▶ Exercise: Where the word "pink" appears in a line below, copy the whole line.

(Stored items)
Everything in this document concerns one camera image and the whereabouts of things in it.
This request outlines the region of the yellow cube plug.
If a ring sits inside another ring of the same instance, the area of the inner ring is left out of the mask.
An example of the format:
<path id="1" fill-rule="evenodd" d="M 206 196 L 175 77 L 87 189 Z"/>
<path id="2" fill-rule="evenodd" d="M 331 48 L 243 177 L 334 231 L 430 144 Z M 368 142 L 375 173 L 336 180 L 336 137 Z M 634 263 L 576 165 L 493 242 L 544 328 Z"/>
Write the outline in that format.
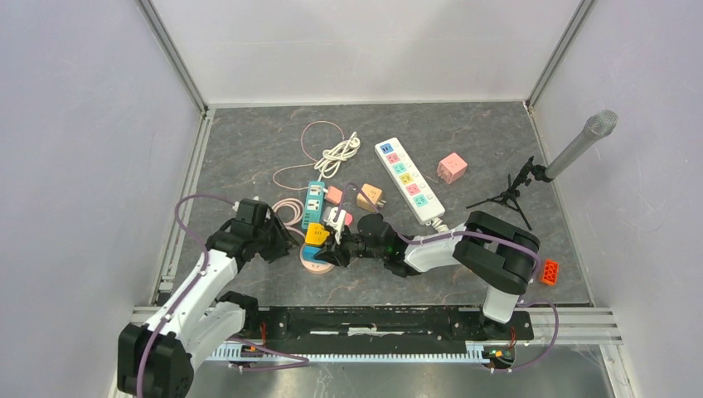
<path id="1" fill-rule="evenodd" d="M 323 224 L 311 222 L 308 225 L 304 243 L 312 247 L 322 247 L 330 237 L 331 232 L 328 231 Z"/>

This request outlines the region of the pink shape sorter toy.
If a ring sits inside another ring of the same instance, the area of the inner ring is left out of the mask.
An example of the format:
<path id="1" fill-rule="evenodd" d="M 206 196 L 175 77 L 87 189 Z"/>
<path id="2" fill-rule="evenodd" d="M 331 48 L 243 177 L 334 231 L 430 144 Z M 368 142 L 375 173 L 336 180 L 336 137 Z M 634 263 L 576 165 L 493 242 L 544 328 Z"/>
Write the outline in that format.
<path id="1" fill-rule="evenodd" d="M 311 274 L 326 274 L 334 269 L 334 265 L 325 262 L 324 264 L 318 264 L 318 263 L 312 263 L 305 261 L 302 258 L 302 249 L 305 245 L 302 246 L 300 252 L 299 252 L 299 260 L 303 267 L 310 272 Z"/>

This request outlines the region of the light blue plug adapter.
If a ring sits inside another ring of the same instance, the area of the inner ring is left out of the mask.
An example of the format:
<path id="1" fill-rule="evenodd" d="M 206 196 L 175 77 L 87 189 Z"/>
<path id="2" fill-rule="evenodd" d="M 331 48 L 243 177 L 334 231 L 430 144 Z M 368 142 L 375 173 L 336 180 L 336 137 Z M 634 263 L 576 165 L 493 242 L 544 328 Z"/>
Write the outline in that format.
<path id="1" fill-rule="evenodd" d="M 324 264 L 325 263 L 324 260 L 318 260 L 315 258 L 315 255 L 319 252 L 320 252 L 320 248 L 310 246 L 310 245 L 305 245 L 302 249 L 302 258 L 308 262 Z"/>

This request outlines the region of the teal usb power strip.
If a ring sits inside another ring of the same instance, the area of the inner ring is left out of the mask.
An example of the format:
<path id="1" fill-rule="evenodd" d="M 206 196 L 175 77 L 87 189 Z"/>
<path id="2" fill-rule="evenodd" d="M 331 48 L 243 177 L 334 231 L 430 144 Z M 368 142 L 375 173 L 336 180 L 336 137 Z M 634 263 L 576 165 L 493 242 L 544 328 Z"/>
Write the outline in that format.
<path id="1" fill-rule="evenodd" d="M 300 225 L 303 231 L 307 231 L 312 223 L 319 223 L 322 220 L 325 188 L 326 185 L 322 181 L 311 181 L 308 184 Z"/>

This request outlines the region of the salmon pink usb charger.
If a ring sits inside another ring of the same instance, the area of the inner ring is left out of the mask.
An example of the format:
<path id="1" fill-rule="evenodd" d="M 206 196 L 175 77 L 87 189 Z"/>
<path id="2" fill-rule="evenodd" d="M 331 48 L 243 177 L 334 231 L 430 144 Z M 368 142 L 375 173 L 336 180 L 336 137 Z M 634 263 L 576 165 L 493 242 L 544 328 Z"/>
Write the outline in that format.
<path id="1" fill-rule="evenodd" d="M 343 197 L 343 190 L 334 186 L 327 187 L 324 195 L 325 201 L 333 204 L 334 206 L 339 206 L 342 203 Z"/>

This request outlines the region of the beige dragon cube plug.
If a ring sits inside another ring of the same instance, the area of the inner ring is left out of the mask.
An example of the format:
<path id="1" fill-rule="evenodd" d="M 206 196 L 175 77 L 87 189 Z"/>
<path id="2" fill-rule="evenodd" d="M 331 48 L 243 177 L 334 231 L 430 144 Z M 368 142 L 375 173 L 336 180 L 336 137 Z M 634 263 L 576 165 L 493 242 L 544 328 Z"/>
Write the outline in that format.
<path id="1" fill-rule="evenodd" d="M 364 183 L 360 192 L 356 195 L 356 205 L 369 212 L 377 212 L 385 206 L 383 191 L 371 184 Z"/>

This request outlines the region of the white power strip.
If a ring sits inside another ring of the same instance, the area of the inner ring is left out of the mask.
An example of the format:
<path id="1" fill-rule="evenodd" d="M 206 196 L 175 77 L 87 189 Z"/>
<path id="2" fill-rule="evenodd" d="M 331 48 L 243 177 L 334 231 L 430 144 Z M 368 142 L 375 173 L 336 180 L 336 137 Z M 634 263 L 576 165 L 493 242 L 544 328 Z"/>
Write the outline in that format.
<path id="1" fill-rule="evenodd" d="M 375 145 L 377 157 L 421 225 L 444 229 L 445 208 L 398 138 Z"/>

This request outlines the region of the pink cube plug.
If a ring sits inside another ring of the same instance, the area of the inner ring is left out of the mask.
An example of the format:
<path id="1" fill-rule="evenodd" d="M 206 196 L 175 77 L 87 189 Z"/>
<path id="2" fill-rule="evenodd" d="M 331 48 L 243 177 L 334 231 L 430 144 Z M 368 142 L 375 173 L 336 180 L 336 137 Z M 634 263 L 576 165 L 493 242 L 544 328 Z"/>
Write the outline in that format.
<path id="1" fill-rule="evenodd" d="M 440 179 L 448 184 L 456 182 L 468 169 L 468 163 L 457 153 L 450 153 L 443 158 L 437 167 Z"/>

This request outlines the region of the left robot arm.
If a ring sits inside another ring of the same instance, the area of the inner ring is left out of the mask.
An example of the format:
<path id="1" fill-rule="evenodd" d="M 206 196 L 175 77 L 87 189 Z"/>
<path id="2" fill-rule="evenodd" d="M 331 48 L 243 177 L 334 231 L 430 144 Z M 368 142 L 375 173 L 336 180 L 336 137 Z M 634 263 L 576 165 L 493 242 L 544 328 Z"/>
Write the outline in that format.
<path id="1" fill-rule="evenodd" d="M 235 216 L 206 240 L 194 235 L 201 256 L 175 293 L 142 325 L 119 334 L 118 391 L 135 397 L 185 397 L 196 370 L 229 337 L 260 330 L 254 297 L 224 287 L 254 257 L 271 263 L 297 246 L 272 206 L 236 203 Z"/>

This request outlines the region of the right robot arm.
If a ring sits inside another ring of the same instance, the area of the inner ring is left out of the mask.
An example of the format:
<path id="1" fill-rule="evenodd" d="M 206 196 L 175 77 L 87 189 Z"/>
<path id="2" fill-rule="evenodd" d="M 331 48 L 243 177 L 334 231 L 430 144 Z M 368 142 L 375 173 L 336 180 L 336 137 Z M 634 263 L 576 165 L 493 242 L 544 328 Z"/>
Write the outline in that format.
<path id="1" fill-rule="evenodd" d="M 462 265 L 488 286 L 478 319 L 481 332 L 500 338 L 541 262 L 539 238 L 484 211 L 459 226 L 432 235 L 405 235 L 379 213 L 363 216 L 357 230 L 325 226 L 313 258 L 347 267 L 354 258 L 376 259 L 401 278 Z"/>

▶ Result of the exercise:
This request outlines the region of the pink shape sorter toy.
This request outlines the region of the salmon pink usb charger.
This request outlines the region of the pink cube plug.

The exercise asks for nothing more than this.